* [DESCRIPTION OF THE TASK] Your answer must be an exact copy of the records, with no pictures included.

* [EXERCISE DATA]
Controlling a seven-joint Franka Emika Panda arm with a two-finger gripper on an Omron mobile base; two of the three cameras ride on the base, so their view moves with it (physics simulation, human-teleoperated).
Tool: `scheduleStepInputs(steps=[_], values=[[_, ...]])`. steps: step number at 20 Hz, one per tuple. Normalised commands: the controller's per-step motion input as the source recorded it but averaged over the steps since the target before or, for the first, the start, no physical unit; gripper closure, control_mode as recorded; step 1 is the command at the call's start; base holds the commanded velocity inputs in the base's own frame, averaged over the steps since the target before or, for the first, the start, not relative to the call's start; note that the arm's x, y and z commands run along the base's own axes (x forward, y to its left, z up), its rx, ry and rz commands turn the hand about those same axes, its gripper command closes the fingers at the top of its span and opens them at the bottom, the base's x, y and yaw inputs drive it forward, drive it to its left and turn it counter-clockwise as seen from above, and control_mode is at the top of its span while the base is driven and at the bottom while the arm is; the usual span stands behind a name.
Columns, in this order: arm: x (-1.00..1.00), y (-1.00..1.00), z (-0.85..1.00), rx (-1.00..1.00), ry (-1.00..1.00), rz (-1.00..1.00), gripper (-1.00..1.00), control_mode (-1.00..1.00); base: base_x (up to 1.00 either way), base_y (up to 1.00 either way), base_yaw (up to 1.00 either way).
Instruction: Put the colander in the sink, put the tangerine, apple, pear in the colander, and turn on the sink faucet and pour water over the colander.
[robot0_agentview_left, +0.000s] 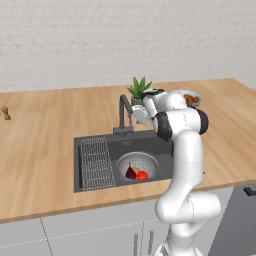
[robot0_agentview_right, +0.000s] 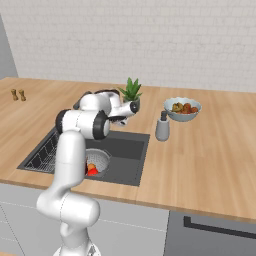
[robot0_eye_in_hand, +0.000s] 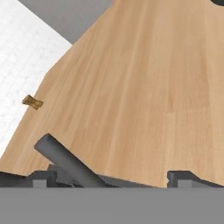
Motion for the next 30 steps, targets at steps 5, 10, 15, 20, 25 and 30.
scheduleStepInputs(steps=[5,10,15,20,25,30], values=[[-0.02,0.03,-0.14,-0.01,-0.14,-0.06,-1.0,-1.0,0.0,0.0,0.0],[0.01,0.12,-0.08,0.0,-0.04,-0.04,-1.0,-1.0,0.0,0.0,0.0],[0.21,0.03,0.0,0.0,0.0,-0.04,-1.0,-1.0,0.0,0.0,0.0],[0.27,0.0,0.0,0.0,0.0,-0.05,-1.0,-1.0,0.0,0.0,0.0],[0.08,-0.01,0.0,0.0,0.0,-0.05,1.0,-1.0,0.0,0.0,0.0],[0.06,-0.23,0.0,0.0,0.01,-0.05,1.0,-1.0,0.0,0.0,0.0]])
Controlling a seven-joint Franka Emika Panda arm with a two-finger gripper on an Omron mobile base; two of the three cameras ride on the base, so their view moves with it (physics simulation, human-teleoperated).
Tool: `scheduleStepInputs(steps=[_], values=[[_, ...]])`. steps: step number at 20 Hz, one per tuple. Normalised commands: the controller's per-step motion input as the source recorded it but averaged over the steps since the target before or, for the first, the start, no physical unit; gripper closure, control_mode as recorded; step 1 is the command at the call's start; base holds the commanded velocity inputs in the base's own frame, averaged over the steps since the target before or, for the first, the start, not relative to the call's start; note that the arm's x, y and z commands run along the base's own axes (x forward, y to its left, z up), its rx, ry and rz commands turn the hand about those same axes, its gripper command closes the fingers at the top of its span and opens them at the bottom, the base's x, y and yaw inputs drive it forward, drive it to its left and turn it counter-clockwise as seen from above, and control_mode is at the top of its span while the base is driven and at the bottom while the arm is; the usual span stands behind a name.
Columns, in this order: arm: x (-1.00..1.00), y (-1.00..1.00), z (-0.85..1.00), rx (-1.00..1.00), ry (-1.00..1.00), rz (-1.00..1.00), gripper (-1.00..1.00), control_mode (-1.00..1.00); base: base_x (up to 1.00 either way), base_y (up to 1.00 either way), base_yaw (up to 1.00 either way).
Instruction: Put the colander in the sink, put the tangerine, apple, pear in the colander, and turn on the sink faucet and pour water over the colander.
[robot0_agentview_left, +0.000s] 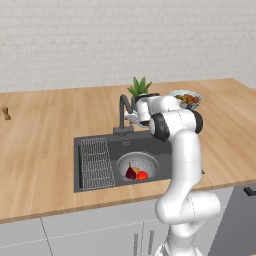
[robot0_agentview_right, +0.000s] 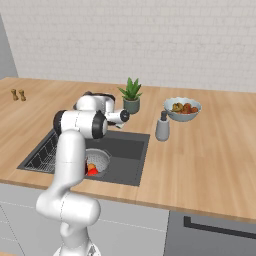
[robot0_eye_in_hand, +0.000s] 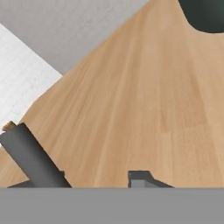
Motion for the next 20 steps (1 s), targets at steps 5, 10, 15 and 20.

* [OUTPUT OF THE TASK]
Controlling a seven-joint Franka Emika Panda arm with a two-finger gripper on an Omron mobile base; two of the three cameras ride on the base, so their view moves with it (physics simulation, human-teleoperated).
Tool: `scheduleStepInputs(steps=[_], values=[[_, ...]])`. steps: step number at 20 Hz, one per tuple. Normalised commands: the controller's per-step motion input as the source recorded it but averaged over the steps since the target before or, for the first, the start, no physical unit; gripper closure, control_mode as recorded; step 1 is the command at the call's start; base holds the commanded velocity inputs in the base's own frame, averaged over the steps since the target before or, for the first, the start, not relative to the call's start; note that the arm's x, y and z commands run along the base's own axes (x forward, y to its left, z up), its rx, ry and rz commands turn the hand about those same axes, its gripper command closes the fingers at the top of its span and opens them at the bottom, the base's x, y and yaw inputs drive it forward, drive it to its left and turn it counter-clockwise as seen from above, and control_mode is at the top of its span while the base is driven and at the bottom while the arm is; the usual span stands behind a name.
Columns, in this order: arm: x (-1.00..1.00), y (-1.00..1.00), z (-0.85..1.00), rx (-1.00..1.00), ry (-1.00..1.00), rz (-1.00..1.00), gripper (-1.00..1.00), control_mode (-1.00..1.00); base: base_x (up to 1.00 either way), base_y (up to 1.00 either way), base_yaw (up to 1.00 either way).
Instruction: Put the colander in the sink, put the tangerine, apple, pear in the colander, and turn on the sink faucet and pour water over the colander.
[robot0_agentview_left, +0.000s] 
[robot0_agentview_right, +0.000s] 
[robot0_eye_in_hand, +0.000s] 
Motion for the next 30 steps, targets at steps 5, 10, 15, 20, 25 and 30.
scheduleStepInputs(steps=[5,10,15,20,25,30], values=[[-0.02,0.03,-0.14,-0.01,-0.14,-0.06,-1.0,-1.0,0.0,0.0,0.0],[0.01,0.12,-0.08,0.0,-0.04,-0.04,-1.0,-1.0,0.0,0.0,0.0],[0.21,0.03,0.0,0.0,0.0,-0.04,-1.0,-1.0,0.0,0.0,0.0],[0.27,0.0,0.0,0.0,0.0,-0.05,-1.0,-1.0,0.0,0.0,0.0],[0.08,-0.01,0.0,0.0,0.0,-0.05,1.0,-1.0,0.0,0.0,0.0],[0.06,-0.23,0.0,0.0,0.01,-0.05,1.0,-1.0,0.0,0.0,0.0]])
Controlling a seven-joint Franka Emika Panda arm with a two-finger gripper on an Omron mobile base; two of the three cameras ride on the base, so their view moves with it (physics simulation, human-teleoperated).
Tool: `scheduleStepInputs(steps=[_], values=[[_, ...]])`. steps: step number at 20 Hz, one per tuple. Normalised commands: the controller's per-step motion input as the source recorded it but averaged over the steps since the target before or, for the first, the start, no physical unit; gripper closure, control_mode as recorded; step 1 is the command at the call's start; base holds the commanded velocity inputs in the base's own frame, averaged over the steps since the target before or, for the first, the start, not relative to the call's start; note that the arm's x, y and z commands run along the base's own axes (x forward, y to its left, z up), its rx, ry and rz commands turn the hand about those same axes, its gripper command closes the fingers at the top of its span and opens them at the bottom, the base's x, y and yaw inputs drive it forward, drive it to its left and turn it counter-clockwise as seen from above, and control_mode is at the top of its span while the base is driven and at the bottom while the arm is; the usual span stands behind a name.
Columns, in this order: arm: x (-1.00..1.00), y (-1.00..1.00), z (-0.85..1.00), rx (-1.00..1.00), ry (-1.00..1.00), rz (-1.00..1.00), gripper (-1.00..1.00), control_mode (-1.00..1.00); base: base_x (up to 1.00 either way), base_y (up to 1.00 either way), base_yaw (up to 1.00 either way).
Instruction: Put the colander in the sink, put the tangerine, apple, pear in the colander, and turn on the sink faucet and pour water over the colander.
[robot0_agentview_left, +0.000s] 
[robot0_agentview_right, +0.000s] 
[robot0_eye_in_hand, +0.000s] 
Motion for the next 20 steps (1 s), targets at steps 5, 10, 15 and 20.

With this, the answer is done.